The National Weather Service is forecasting 15-25 mph winds, with gusts of up to 40 mph, in the area Saturday. The blaze is 50 percent contained.

Two die in Casper crash between car, motorcycle

CASPER (AP) -- Authorities say two people were killed in a crash in Casper that involved a car and a motorcycle.

Casper police say the car's driver was turning left at an intersection Friday when a motorcycle crashed into the passenger side. The car's passenger and the motorcyclist were killed.

The victims' identities have not been released, and the crash remains under investigation.

Park gets $200,000 in grants from foundation

CHEYENNE (AP) -- The Yellowstone Park Foundation has provided more than $200,000 in grants for various projects in the park, including bat research, energy use reduction and preservation of Yellowstone's heritage.

Each year, Yellowstone's superintendent submits proposals to the Yellowstone Park Foundation for projects that are beyond the financial capacity of the National Park Service.

For instance, $40,000 will be used to replace outdated outdoor lighting fixtures in the Mammoth Hot Springs Historic District with energy-efficient lights. And another $60,000 will be used for historic documentation and preservation in the Old Faithful Lower Hamilton Store, which was built in 1897.

More than 15,000 individuals, foundations, and corporations donated to the nonprofit Yellowstone Park Foundation in the past year.

Rare tornado sutrprises residents in Wyo, Colo.

CHEYENNE (AP) -- Astonished residents were digging out and cleaning up this weekend after a rare, quarter-mile-wide tornado cut a swath across mainly open country in southeastern Wyoming, ripping off roofs and shingles, destroying outbuildings and derailing empty train cars.

The twister, which carried winds of up to 135 mph, was part of a powerful storm system that rolled through parts of Colorado and Wyoming on Thursday, packing heavy rains, high winds and hail. The storms followed a round of nasty late spring weather that pummeled the region.

The tornado passed through a sparsely populated area near Wheatland, a small city about 70 miles north of Cheyenne. It left eight structures heavily damaged and caused lesser damage three structures, said Kelly Ruiz of the state's Office of Homeland Security.

Some power lines also were downed. Only one person suffered minor injuries.

Kim Eike said the tornado went right over her house, which was still standing, though battered.

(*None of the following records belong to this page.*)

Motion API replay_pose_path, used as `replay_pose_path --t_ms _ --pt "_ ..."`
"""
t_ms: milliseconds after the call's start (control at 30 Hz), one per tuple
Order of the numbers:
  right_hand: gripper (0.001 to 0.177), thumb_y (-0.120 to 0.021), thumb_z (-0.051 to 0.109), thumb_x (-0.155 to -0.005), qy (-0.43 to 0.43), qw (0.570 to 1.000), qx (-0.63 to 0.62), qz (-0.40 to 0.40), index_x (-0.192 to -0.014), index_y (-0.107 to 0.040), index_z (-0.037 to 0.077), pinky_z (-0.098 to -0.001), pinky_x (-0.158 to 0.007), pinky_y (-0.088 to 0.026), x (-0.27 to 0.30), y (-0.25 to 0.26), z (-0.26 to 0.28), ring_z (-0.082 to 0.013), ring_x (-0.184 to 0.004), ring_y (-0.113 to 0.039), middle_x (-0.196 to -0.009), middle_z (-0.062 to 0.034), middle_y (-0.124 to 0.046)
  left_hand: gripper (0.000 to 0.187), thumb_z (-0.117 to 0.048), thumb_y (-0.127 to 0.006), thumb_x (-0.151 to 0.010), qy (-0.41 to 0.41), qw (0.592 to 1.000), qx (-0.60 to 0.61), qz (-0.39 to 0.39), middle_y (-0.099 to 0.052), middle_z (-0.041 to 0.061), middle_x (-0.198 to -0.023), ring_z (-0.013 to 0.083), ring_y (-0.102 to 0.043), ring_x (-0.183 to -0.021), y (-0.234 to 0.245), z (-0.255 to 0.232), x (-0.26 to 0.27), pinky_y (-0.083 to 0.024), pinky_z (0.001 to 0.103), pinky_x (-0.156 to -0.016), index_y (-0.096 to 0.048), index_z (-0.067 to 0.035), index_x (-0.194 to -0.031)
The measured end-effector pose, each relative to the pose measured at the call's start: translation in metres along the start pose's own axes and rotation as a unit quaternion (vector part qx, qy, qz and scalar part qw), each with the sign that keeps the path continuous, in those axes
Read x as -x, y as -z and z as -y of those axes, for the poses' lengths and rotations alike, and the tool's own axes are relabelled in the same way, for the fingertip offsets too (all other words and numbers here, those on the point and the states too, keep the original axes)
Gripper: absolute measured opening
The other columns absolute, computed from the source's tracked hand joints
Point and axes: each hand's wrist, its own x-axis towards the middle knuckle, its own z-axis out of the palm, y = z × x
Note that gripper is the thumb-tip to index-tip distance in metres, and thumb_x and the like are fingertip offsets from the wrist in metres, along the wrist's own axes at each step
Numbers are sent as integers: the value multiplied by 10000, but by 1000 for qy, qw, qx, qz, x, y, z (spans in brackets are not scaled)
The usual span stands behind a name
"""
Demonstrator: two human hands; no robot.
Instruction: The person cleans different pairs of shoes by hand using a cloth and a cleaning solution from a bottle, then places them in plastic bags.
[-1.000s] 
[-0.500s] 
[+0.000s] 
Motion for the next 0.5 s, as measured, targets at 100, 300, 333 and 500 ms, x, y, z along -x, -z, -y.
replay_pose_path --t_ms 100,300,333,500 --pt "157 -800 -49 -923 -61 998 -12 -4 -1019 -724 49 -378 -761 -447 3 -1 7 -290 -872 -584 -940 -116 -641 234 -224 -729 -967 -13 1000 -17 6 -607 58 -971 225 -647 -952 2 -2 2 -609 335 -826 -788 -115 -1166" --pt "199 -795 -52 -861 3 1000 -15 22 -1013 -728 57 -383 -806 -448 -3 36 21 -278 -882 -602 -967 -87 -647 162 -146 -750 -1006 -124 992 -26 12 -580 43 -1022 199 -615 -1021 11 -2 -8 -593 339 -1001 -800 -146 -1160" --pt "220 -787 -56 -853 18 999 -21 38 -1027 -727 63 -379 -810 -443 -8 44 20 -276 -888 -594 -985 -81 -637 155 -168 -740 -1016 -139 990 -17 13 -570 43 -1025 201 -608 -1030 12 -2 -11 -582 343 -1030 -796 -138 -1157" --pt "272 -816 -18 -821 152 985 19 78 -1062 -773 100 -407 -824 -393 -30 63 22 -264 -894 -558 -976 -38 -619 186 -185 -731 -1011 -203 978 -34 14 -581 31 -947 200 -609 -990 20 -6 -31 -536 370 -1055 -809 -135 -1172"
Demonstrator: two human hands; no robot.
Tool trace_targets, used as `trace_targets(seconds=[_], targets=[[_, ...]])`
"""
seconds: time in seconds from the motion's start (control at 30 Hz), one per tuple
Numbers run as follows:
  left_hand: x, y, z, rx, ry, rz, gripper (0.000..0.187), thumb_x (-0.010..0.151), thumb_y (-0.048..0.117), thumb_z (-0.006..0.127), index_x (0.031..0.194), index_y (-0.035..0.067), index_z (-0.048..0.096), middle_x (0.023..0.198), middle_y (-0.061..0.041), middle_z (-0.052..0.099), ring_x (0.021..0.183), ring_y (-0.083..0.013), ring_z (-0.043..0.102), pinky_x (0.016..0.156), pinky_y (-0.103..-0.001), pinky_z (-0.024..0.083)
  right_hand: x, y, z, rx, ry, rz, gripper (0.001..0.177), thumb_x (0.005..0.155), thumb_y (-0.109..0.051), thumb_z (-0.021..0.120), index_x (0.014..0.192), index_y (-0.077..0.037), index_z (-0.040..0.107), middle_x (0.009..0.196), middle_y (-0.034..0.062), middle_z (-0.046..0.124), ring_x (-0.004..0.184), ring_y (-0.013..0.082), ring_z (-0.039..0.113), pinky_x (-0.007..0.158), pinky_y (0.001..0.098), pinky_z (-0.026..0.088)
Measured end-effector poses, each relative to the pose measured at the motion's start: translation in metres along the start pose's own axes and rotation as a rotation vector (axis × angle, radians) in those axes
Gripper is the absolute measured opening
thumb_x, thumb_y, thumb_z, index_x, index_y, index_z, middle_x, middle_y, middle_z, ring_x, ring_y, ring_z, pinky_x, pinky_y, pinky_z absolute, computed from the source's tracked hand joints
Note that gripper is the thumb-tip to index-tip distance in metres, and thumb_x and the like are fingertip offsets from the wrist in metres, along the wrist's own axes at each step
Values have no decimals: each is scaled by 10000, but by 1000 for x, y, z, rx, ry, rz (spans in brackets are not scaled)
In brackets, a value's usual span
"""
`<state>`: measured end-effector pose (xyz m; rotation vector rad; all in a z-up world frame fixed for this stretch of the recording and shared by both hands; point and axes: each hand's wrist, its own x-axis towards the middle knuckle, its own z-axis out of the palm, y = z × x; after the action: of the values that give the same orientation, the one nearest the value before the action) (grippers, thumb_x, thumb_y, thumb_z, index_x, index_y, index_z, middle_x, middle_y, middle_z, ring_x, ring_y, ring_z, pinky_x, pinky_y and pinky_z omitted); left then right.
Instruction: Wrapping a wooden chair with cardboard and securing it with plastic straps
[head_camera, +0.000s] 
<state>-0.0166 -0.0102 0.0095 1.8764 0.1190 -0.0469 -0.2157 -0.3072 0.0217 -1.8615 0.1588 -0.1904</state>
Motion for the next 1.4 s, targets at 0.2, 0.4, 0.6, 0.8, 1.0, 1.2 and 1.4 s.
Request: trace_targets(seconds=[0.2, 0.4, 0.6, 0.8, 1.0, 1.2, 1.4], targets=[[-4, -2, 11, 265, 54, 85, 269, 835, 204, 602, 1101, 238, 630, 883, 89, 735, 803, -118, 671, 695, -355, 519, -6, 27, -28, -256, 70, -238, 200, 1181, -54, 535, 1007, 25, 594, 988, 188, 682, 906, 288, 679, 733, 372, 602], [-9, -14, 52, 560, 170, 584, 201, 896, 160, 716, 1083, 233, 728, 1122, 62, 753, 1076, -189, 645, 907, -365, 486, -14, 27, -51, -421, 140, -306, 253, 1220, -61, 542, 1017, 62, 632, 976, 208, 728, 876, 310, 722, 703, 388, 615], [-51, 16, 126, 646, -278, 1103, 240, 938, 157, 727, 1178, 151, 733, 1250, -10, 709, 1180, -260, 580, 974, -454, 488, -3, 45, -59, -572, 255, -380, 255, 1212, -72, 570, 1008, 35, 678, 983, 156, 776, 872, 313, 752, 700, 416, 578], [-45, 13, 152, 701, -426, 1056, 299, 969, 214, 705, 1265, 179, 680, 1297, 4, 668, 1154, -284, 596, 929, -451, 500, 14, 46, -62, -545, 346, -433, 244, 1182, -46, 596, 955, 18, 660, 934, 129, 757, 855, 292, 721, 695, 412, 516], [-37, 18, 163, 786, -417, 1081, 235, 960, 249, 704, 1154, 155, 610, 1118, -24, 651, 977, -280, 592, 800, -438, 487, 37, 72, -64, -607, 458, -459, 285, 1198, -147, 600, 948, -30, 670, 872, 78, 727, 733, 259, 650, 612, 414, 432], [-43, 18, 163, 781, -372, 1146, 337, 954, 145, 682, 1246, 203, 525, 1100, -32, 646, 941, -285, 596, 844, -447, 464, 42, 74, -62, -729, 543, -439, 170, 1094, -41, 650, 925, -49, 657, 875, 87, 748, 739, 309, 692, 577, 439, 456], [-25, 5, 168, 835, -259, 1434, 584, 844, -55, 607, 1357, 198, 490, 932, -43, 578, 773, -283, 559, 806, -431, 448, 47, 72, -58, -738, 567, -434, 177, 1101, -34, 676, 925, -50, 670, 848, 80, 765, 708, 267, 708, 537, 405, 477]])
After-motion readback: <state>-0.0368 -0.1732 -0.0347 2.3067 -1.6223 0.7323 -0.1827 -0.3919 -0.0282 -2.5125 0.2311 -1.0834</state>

"We lost a camper, it blew out the windows in our house, blew off the shingles clear down to the plywood, but we didn't lose the roof," Eike, whose property is about 8 miles south of Wheatland, said Friday.

Eike was watching the twister with co-workers at First State Bank in Wheatland when one pointed out it was near Eike's house. She said the pig barn and door from the main barn also were lost.

No one was home at the time, she said, noting that a couple in another house in the area rode out the storm in their basement.

Don Farrier, a Wheatland restaurateur, said his house about 6.5 miles from Wheatland was damaged and will need a new roof. He said he lost some trees, and a shed on his property was knocked down.

Farrier was at his restaurant when he saw the tornado and decided to drive toward his home.

"I stopped and watched it for a while," he said. "It sure wasn't moving very fast, but you could tell it was a big tornado for this part of the country."

National Weather Service meteorologist Richard Emanuel said the tornado was a quarter-mile wide and stayed on the ground for much of its 20-mile path from west of Wheatland to northeast of Chugwater.

The area is about 60 miles north of Cheyenne.

Hail the size of golf balls also was reported in the Wheatland area, and 2-inch hail was reported in Laramie, the National Weather Service said.

The tornado knocked over five empty cars on a Burlington Northern Santa Fe train near parked Wheatland, railroad spokesman Gus Melonas said.